Distribution kinetics of 18F-DOPA in weaver mutant mice

Abstract

Distribution kinetics of ¹⁸F-fluoro-dihydroxy phenylalanine (¹⁸F-DOPA) were studied with high-resolution micro-positron emission tomography (microPET) imaging and conventional methods in control wild-type mice, heterozygous weaver mutant mice, and homozygous weaver mutant mice. ¹⁸F-DOPA uptake was significantly increased in the CNS within 60 min in all the genotypes examined. Homozygous weaver mutant mice exhibited significantly reduced ¹⁸F-DOPA uptake in the region of interest (striatum) as compared to heterozygous weaver mutant mice and control wild-type mice. ¹⁸F-DOPA was de-localized in the kidneys of homozygous weaver mutant mice. The radioactivity was localized primarily in the liver and kidneys within 2 h and in the urinary bladder within 4 h. After 8 h, it could be detected neither by conventional nor by microPET imaging. Distribution kinetics of ¹⁸F-DOPA with microPET imaging correlated and confirmed the conventional observations.

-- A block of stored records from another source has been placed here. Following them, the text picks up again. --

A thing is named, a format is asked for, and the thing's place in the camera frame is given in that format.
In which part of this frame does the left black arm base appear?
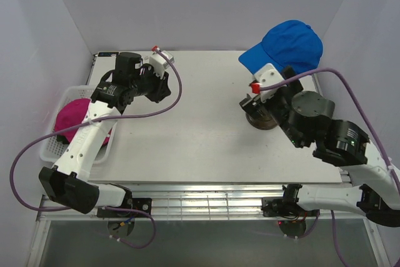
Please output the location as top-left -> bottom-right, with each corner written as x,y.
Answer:
96,198 -> 153,219

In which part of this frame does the white plastic basket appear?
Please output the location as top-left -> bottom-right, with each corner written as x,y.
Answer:
39,85 -> 117,165

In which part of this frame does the aluminium rail frame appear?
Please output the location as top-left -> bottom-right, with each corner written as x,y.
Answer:
27,184 -> 398,266

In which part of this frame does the pink baseball cap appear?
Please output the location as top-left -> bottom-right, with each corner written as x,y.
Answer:
54,98 -> 112,146

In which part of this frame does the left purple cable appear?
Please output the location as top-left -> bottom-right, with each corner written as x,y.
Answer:
9,46 -> 184,249

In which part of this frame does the purple cable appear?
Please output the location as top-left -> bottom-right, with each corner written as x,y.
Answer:
261,67 -> 400,267
9,46 -> 184,249

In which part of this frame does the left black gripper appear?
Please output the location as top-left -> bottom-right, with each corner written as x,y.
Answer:
130,63 -> 171,103

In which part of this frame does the dark brown mannequin stand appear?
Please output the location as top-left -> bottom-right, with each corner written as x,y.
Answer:
246,113 -> 278,130

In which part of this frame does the small black label sticker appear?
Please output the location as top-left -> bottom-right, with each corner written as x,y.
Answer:
97,52 -> 119,58

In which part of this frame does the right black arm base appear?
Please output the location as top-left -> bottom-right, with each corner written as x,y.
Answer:
261,197 -> 319,219

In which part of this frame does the blue baseball cap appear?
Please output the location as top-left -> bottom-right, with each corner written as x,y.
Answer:
238,20 -> 323,74

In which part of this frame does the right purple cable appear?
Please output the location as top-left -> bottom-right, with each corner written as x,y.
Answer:
261,67 -> 400,267

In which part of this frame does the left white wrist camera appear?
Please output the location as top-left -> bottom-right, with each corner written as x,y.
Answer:
148,46 -> 174,79

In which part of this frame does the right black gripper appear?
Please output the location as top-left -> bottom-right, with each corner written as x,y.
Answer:
238,65 -> 305,149

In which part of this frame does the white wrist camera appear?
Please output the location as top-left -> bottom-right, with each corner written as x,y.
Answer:
250,63 -> 284,103
148,46 -> 174,79

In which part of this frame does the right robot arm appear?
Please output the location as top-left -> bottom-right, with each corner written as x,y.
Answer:
240,64 -> 399,228

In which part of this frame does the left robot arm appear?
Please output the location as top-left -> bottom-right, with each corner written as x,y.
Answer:
39,48 -> 174,217

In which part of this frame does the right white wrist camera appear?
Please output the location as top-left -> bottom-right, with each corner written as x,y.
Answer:
250,63 -> 284,103

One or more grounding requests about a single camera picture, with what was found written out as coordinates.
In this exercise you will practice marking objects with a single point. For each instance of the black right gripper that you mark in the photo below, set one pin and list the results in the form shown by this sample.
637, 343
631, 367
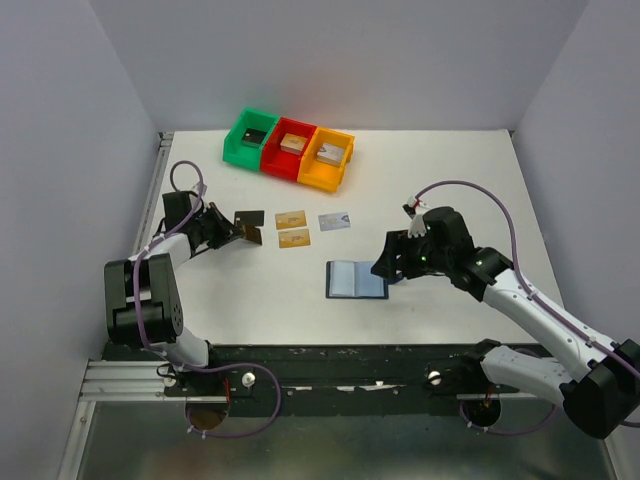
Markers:
396, 255

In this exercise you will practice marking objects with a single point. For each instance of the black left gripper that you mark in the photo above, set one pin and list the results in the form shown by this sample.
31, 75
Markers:
216, 226

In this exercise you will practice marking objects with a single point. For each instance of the black credit card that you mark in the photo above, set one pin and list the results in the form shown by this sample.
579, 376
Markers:
252, 234
250, 217

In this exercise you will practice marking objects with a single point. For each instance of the navy blue card holder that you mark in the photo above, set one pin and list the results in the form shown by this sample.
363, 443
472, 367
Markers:
354, 280

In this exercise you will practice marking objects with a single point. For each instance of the light blue VIP card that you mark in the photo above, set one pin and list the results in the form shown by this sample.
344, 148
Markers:
334, 221

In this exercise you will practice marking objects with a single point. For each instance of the gold credit card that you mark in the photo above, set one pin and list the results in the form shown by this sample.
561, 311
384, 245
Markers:
290, 220
294, 238

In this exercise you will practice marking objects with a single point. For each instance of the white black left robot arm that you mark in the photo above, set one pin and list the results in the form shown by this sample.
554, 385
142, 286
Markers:
143, 306

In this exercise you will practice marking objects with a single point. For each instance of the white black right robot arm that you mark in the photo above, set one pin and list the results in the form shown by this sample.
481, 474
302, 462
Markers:
591, 377

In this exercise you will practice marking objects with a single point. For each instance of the green plastic bin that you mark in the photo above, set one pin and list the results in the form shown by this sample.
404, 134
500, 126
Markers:
239, 155

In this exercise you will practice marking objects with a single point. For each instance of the red plastic bin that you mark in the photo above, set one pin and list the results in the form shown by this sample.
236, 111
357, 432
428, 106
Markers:
281, 164

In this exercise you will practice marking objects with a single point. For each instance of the metal block in green bin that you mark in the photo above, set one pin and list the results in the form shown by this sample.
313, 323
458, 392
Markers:
253, 137

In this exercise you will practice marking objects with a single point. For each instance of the yellow plastic bin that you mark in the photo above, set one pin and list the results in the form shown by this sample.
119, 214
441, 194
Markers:
316, 174

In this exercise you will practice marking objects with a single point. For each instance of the metal block in red bin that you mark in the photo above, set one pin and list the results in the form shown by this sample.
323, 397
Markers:
293, 143

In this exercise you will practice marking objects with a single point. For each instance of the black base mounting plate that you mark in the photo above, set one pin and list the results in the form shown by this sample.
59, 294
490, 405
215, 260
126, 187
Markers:
324, 381

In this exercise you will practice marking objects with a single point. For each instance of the metal block in yellow bin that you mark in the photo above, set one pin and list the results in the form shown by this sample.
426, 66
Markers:
330, 154

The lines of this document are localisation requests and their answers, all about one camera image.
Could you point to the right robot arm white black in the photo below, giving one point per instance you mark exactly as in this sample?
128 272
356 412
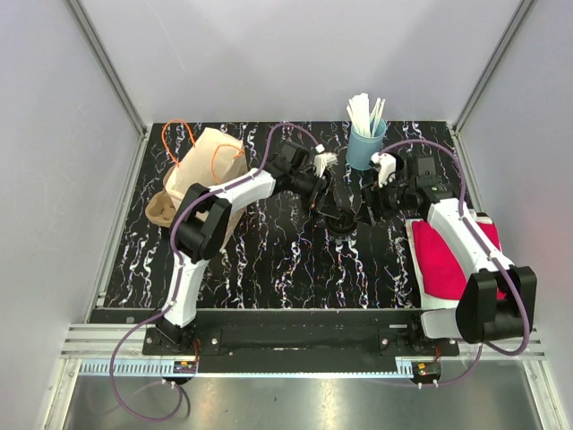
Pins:
498 300

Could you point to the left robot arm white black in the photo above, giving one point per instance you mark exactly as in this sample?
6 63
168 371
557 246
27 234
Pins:
200 226

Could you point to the aluminium front rail frame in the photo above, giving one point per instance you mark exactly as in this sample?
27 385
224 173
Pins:
115 350

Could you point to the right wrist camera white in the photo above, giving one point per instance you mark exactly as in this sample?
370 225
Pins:
386 165

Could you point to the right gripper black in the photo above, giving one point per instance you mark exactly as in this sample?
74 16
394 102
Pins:
374 196

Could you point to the black cup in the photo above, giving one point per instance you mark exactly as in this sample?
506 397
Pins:
343 226

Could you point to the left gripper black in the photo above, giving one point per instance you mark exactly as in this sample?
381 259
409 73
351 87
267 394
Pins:
317 199

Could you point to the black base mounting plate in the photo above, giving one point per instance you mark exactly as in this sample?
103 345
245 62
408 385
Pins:
348 341

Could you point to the light blue cup holder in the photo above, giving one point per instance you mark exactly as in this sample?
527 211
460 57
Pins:
361 148

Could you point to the red folded cloth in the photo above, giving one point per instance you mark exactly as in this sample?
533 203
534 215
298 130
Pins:
442 276

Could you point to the brown paper takeout bag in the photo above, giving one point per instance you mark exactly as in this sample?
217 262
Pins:
215 158

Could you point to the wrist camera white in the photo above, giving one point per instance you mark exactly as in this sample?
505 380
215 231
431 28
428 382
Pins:
386 165
323 160

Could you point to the white tray under cloth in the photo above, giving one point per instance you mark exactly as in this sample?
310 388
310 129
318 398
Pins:
416 269

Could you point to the cardboard cup carrier left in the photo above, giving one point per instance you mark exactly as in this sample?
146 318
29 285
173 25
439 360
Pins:
160 210

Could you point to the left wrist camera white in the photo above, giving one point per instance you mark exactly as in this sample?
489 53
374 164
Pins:
323 160

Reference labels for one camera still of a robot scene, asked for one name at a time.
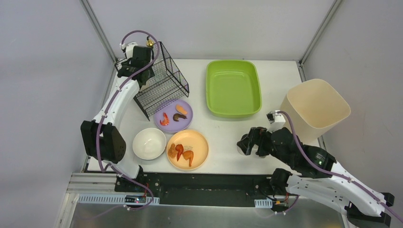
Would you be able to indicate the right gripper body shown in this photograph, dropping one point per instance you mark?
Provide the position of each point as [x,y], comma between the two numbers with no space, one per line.
[255,142]

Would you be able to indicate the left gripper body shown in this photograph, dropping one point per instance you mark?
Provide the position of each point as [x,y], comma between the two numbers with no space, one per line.
[126,70]

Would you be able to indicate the gold-top glass oil bottle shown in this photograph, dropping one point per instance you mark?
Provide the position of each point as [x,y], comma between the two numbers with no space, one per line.
[150,42]

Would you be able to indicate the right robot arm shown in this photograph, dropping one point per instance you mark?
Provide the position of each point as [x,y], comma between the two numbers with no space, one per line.
[319,177]

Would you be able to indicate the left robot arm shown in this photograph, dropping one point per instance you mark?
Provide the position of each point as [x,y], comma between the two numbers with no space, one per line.
[101,137]

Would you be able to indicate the beige waste bin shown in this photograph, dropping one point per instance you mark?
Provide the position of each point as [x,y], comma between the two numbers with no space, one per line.
[314,107]

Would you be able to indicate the green plastic tub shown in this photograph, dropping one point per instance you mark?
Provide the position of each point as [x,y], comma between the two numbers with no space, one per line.
[232,89]

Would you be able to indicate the orange toy bread piece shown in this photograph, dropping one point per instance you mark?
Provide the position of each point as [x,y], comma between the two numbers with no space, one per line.
[181,110]

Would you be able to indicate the orange plate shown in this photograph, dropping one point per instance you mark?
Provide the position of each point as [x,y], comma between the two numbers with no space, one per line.
[191,140]

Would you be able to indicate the toy shrimp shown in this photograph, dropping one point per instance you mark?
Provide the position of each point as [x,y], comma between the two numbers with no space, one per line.
[165,121]

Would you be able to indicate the purple plate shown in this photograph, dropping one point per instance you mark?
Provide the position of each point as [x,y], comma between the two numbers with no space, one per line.
[170,109]

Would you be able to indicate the orange toy drumstick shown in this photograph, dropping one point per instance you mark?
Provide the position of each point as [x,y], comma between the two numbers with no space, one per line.
[188,155]

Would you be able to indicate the red toy chicken wing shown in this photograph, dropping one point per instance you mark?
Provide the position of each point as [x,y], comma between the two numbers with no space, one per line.
[180,149]

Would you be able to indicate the white floral bowl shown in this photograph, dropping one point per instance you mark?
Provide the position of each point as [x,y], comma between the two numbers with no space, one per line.
[149,143]

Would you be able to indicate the fried toy nugget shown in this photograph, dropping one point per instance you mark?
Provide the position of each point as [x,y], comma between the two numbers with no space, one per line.
[172,152]

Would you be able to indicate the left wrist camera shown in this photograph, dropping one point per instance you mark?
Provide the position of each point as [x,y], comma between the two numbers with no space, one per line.
[128,49]

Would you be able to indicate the black wire rack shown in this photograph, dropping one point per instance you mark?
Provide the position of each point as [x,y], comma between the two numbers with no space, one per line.
[166,83]

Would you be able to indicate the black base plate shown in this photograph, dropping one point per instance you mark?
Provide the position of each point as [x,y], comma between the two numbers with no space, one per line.
[187,189]

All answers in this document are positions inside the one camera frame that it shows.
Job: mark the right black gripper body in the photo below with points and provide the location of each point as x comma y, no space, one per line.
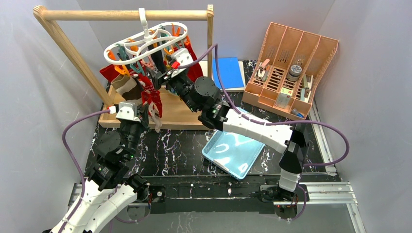
163,77

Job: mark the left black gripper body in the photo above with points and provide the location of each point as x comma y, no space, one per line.
141,113

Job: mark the white sock hanger with clips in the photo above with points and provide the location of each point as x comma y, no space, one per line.
129,53

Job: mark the beige sock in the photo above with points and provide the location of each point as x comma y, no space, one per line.
156,117

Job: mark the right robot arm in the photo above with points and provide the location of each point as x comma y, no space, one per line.
204,96

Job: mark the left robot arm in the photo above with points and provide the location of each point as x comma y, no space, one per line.
104,189

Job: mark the red santa hanging sock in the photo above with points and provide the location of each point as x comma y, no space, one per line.
150,96

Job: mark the brown striped hanging sock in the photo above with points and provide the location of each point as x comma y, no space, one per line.
128,88

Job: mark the navy hanging sock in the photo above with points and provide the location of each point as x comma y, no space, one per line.
157,58

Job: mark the white board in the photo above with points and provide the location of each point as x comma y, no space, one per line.
241,77

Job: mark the wooden clothes rack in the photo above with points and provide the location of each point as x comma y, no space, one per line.
177,116

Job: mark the long red hanging sock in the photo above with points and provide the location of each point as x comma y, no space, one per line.
109,73

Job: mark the blue folder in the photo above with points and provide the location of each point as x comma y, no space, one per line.
229,72

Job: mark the stapler in organizer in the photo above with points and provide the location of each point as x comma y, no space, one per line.
262,68

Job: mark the light blue plastic basket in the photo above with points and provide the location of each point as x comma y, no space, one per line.
233,153

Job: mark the white small box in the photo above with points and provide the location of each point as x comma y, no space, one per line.
284,97

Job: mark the pink desk file organizer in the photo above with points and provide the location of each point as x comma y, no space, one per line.
286,46

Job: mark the grey round tin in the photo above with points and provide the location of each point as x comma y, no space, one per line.
294,73

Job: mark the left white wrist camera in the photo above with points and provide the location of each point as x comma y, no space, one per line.
125,110

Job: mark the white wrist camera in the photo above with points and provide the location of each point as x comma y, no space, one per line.
181,57
125,110

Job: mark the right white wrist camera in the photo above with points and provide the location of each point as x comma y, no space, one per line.
181,57

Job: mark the metal base rail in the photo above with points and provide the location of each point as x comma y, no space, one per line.
256,194

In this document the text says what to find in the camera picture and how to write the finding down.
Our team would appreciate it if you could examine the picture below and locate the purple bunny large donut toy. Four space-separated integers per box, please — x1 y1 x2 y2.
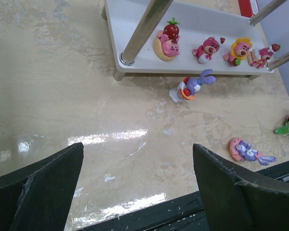
228 138 277 166

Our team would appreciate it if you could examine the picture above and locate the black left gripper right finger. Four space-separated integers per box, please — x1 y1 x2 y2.
193 144 289 231

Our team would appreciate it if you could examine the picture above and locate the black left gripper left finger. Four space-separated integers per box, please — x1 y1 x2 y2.
0 142 84 231

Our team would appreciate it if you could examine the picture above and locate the white two-tier shelf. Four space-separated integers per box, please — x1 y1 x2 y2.
102 0 289 81

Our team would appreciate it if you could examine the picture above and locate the pink bear santa hat toy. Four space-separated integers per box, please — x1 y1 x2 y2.
192 37 225 64

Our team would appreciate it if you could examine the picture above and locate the red box behind shelf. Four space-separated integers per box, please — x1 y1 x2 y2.
238 0 259 18

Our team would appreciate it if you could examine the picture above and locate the pink bear cake toy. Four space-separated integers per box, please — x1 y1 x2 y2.
247 44 281 69

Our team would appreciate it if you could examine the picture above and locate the pink bear strawberry donut toy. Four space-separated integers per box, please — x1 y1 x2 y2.
153 17 180 62

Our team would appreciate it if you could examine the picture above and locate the pink bear sunflower toy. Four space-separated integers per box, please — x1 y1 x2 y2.
223 37 252 66

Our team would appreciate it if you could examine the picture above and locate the black table front frame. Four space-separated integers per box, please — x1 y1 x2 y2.
87 161 289 231

These data are interpreted to suggest that microPET imaging may provide an efficient, noninvasive, cost-effective procedure to study distribution kinetics of PET radiopharmaceuticals in rare genetically altered animals. Furthermore, this unique and noninvasive approach may expedite quality control and drug development for human applications.